__AIM OF THE TASK__
Set down precisely the lines from the line with "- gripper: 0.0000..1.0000" through the end of the material, inclusive, and no pictures.

__INFORMATION PROVIDED__
******************************

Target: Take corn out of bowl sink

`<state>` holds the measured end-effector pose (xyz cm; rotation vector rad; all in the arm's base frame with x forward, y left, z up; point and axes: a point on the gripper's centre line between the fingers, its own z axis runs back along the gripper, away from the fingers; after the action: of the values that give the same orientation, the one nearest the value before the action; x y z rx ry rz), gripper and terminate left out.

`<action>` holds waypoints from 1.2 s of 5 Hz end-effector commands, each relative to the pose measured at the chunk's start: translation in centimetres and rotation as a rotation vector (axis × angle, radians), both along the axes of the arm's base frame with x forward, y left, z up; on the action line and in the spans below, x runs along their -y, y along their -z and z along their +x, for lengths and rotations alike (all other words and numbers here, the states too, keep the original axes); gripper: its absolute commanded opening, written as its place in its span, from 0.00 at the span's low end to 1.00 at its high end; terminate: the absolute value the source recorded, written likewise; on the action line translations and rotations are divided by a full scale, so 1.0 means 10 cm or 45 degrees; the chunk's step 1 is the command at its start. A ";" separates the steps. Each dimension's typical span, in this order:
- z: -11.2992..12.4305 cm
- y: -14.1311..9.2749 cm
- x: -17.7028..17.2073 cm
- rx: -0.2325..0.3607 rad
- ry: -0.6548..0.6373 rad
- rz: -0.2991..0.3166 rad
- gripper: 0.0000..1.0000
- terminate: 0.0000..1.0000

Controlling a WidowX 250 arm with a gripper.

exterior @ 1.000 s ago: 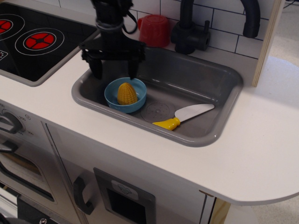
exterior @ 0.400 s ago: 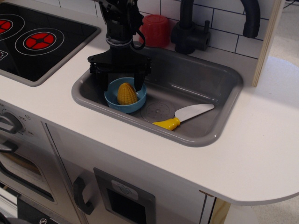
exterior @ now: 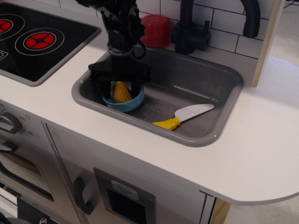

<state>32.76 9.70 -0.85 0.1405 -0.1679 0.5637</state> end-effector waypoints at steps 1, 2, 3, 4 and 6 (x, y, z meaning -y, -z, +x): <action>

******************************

__ANSWER BOX__
- gripper: 0.0000..1.0000
- terminate: 0.0000..1.0000

Controlling a WidowX 250 arm with a gripper.

exterior @ 1.000 s ago: 
exterior @ 0.400 s ago: 
exterior @ now: 

<state>32.76 9.70 -0.85 0.1405 -0.1679 0.5637</state> end-effector waypoints at steps 1, 2, 3, 4 and 6 (x, y, z meaning -y, -z, +x): <action>

The output is finished, and nothing else is needed.